[EXERCISE]
The answer must consist of each line below that contains the word "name", copied in full.

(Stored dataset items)
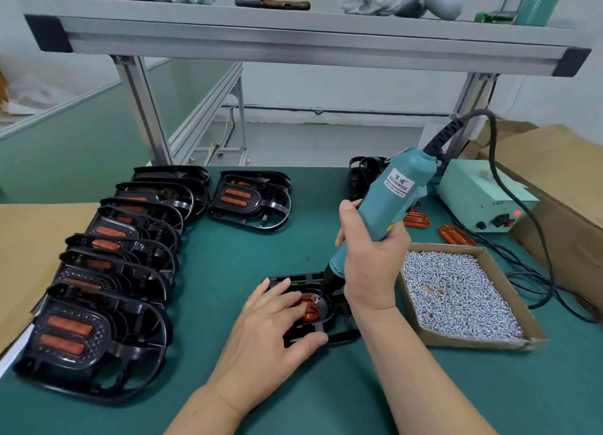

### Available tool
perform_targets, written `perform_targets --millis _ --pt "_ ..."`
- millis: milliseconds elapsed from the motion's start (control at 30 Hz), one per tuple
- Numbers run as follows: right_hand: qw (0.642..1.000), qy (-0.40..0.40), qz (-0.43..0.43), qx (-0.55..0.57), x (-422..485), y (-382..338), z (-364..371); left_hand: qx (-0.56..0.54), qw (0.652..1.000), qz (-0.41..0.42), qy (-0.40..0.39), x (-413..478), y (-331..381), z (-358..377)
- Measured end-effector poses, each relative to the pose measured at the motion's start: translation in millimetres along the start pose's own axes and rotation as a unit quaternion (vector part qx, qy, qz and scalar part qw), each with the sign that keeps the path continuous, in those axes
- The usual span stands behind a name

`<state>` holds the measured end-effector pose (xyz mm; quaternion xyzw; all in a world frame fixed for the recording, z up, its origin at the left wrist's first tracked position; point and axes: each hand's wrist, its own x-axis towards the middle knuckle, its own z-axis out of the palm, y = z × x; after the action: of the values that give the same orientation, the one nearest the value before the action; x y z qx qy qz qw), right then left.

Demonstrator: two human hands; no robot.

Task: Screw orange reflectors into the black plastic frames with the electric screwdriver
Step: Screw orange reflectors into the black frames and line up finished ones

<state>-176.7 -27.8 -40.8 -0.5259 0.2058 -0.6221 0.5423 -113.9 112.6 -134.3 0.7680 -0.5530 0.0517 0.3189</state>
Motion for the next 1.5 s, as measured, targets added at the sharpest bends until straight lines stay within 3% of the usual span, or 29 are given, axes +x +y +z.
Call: perform_targets --millis 500,767,1200,1333,1500 --pt "0.997 -0.057 0.038 -0.024 -1 12 8 -0.007 1.000 0.003 0.001 2 -2 1" --pt "0.997 -0.036 0.069 -0.015 4 11 2 -0.009 1.000 0.007 0.006 1 -4 3" --pt "0.994 -0.107 -0.009 0.009 17 -19 -4 -0.019 1.000 0.004 0.013 1 -8 4" --pt "0.996 -0.005 0.082 0.028 52 -21 -14 -0.023 1.000 0.004 0.020 0 -5 4" --pt "0.960 0.071 0.269 -0.028 94 7 -66 -0.025 1.000 0.000 0.010 1 -1 1"
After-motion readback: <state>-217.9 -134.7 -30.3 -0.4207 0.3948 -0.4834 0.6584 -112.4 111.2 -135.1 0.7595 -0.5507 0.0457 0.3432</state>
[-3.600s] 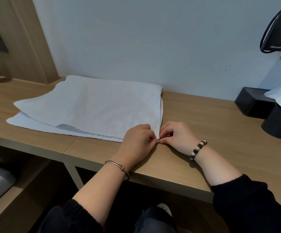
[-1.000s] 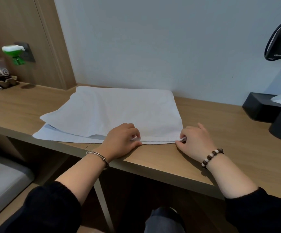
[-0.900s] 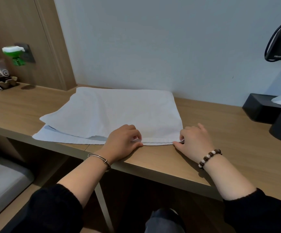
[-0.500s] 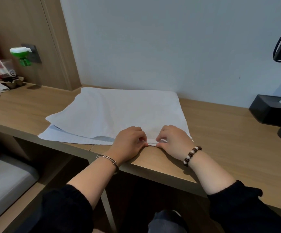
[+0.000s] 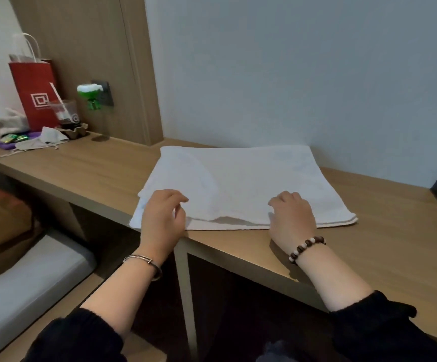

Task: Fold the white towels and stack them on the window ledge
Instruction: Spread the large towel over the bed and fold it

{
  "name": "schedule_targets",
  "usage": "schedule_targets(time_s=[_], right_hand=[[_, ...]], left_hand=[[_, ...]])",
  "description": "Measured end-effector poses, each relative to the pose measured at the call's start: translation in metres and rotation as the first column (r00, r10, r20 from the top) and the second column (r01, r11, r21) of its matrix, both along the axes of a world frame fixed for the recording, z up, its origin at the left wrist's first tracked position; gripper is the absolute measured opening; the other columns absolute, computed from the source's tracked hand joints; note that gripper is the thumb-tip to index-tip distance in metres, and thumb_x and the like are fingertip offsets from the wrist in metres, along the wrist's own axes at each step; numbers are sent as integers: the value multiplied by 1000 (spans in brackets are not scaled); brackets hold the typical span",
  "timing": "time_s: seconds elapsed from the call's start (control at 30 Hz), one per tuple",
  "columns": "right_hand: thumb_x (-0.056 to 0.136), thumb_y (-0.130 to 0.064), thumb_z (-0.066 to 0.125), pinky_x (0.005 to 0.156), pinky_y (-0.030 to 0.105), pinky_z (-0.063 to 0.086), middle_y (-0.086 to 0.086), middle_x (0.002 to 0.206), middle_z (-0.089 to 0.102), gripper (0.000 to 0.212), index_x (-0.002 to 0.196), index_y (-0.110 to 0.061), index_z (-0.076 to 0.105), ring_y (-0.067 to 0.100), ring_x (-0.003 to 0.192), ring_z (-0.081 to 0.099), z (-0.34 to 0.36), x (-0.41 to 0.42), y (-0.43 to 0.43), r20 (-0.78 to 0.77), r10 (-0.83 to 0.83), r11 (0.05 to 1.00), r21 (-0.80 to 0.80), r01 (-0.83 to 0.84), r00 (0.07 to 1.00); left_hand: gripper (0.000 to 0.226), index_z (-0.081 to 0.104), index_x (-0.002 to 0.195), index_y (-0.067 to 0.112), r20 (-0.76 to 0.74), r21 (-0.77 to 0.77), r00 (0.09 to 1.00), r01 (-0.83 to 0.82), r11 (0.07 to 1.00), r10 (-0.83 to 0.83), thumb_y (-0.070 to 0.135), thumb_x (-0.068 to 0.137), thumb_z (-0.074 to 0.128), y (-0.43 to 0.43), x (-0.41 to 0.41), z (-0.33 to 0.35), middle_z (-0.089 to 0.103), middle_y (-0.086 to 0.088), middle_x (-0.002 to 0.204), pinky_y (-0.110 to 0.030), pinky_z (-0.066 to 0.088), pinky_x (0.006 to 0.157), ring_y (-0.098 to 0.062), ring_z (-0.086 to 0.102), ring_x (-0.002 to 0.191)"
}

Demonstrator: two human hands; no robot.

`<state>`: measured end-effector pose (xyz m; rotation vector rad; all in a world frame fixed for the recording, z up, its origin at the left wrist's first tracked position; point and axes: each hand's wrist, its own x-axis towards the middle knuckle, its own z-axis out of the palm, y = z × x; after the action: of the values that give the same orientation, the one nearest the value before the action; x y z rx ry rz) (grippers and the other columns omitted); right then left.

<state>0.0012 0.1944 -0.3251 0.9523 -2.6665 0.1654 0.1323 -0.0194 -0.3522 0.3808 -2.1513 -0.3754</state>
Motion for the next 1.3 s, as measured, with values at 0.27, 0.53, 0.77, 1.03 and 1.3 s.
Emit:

[RESPONSE BELOW]
- The usual span stands behind a name
  "name": "schedule_targets",

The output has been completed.